Strength and condition like a rower

by Ben Warman

A 1500m running race will last ~3:30 – 5:00min. Picture a typical 1500m runner; slight, wiry and quick across the ground. Conversely, a 2km rowing race lasts between ~5:20 – 7:28min. Now picture a rower; tall, with a thick trunk and very well-developed leg and back muscles. Why the differences?
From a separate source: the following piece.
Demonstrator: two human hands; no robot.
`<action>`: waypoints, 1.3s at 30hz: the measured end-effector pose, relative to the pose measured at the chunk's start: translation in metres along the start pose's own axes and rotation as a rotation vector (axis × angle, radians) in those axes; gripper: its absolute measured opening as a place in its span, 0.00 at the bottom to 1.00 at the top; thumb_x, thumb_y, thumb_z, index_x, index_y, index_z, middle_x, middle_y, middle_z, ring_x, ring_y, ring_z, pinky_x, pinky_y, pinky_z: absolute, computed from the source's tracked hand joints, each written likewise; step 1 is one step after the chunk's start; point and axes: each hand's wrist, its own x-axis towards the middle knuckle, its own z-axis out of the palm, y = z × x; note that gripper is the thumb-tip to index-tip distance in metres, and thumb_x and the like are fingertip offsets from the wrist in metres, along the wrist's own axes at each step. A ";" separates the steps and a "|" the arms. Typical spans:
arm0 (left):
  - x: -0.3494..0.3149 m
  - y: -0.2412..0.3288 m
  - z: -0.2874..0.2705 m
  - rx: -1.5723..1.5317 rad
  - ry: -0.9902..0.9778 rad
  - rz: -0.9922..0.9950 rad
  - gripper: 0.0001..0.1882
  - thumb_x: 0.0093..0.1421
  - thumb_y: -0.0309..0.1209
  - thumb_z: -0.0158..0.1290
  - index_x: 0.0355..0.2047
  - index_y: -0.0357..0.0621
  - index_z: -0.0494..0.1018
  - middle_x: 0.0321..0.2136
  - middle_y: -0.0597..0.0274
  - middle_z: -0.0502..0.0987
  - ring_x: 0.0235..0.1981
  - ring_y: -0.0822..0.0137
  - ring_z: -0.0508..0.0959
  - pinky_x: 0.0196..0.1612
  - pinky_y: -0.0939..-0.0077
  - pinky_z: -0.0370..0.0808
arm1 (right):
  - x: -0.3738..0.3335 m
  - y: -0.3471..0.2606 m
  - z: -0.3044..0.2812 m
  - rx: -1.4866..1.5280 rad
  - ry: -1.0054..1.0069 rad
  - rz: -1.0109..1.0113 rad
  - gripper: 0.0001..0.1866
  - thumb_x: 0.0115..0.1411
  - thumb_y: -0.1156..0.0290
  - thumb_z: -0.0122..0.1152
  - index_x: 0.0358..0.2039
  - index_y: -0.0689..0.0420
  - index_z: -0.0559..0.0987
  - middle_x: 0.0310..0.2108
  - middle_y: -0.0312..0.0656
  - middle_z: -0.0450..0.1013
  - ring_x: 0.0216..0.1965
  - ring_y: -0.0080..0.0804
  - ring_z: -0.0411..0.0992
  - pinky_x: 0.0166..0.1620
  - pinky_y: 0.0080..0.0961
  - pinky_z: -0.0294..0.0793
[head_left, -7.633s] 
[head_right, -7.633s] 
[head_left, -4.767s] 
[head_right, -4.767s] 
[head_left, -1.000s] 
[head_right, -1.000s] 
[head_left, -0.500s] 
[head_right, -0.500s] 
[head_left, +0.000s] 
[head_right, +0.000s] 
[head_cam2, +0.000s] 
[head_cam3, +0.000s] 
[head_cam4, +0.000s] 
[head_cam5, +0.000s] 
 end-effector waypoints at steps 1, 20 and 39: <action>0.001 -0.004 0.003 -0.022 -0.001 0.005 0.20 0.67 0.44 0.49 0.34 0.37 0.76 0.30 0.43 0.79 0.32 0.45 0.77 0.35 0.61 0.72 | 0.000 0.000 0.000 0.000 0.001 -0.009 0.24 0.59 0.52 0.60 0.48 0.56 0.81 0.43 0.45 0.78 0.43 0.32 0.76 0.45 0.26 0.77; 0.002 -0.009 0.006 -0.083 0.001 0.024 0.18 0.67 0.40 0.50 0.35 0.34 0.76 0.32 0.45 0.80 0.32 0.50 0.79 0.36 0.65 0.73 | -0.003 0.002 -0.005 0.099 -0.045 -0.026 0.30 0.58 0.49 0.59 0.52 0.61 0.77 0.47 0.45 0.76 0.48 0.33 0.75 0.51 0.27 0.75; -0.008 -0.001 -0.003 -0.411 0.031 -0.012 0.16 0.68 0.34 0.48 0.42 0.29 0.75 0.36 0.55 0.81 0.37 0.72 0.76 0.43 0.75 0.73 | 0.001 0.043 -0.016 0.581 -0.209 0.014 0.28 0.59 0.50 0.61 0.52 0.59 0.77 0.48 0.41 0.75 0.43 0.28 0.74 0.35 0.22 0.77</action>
Although these are both endurance events of roughly similar duration, rowing has a unique strength demand. There is a need to overcome drag in the form of air and water resistance, and subsequently propel they must boat through the water. This means that whilst the rower still needs an excellent endurance base, they must spend significantly more time developing their strength than the runner. Additionally, a good rower must be able to coordinate their body into the positions of the perfect technical model. They then also have to be robust enough to deal with the high force and velocity loading that is characteristic of rowing training. It is therefore clear that strength and conditioning is important to rowers. These factors were all considered when planning the final training phase for the Senior Men’s 8+ in the lead up to Henley Royal Regatta. Here are 5 exercises that rowers follow…

1 – Clean High Pull

As the rower moves up the slide during the stroke, they must apply force through their feet. Whilst doing this they must maintain tension through their legs and trunk. Olympic lifting variations provide a great opportunity to challenge this skill. The movements of the 1st and 2nd pull are like that of the stroke. During the S&C sessions in the lead up to Henley, the first exercise the Senior Men’s 8+ did was an Olympic lifting variation, such as a Clean High Pull.

2 – Front Squats

Rowing is a whole-body, leg and hip driven activity. The rowers’ have therefore spent significant time perfecting their ability to squat heavy loads with excellent depth and technique. For example, the boys completed 5 sets of 5 reps of Front Squats on a 2 min rolling clock. This provided them with ~90s of rest between sets and represents 10 minutes of hard work.

Start Position

End Position

3 – Bench Pull

In addition to this, whilst most of the propulsion during the stroke comes from the lower-body, rowing also requires a contribution from the upper-body pulling muscles. The sessions also include an upper-body exercise such as a Bench Pull for another 5 sets of 5 reps.

Start PositionEnd Position

4 – Bulgarian Split Squats and Pull-Ups

The next section of the workouts involved a uni-lateral (one arm or one leg) and bi-lateral (both limbs) exercise, completed in a superset fashion. For example, 6 reps of Bulgarian Split Squats and Pull-Ups for 4 sets. These exercises act as accessory work to supplement the gains made through the aforementioned primary exercises, and to prevent any muscular imbalances occurring.

Split Squat and Pull Up position

5 – Core training

Finally, the rowers tackled a trunk training section, with a 25s:20s work:rest ratio. The exercises were chosen to ensure that the rowers’ trunks are strong in all planes of motion (i.e. both flexion/extension and rotation). Sesions often involved throwing and catching medicine balls to keep things interesting! This is important because during sweeping, a rower must flex and rotate their trunk to achieve a good catch position. This work was followed by 10min of drills to ensure that the rowers possessed the mobility to hit the positions of the technical model. We often targeted the hips and thoracic spine (mid back).

Russian Twist with med ball

Hopefully this blog has provided an insight into the training demands that a competitive rower faces, highlighting how rowers must develop anaerobic strength qualities through well organised S&C sessions, alongside a significant endurance training load.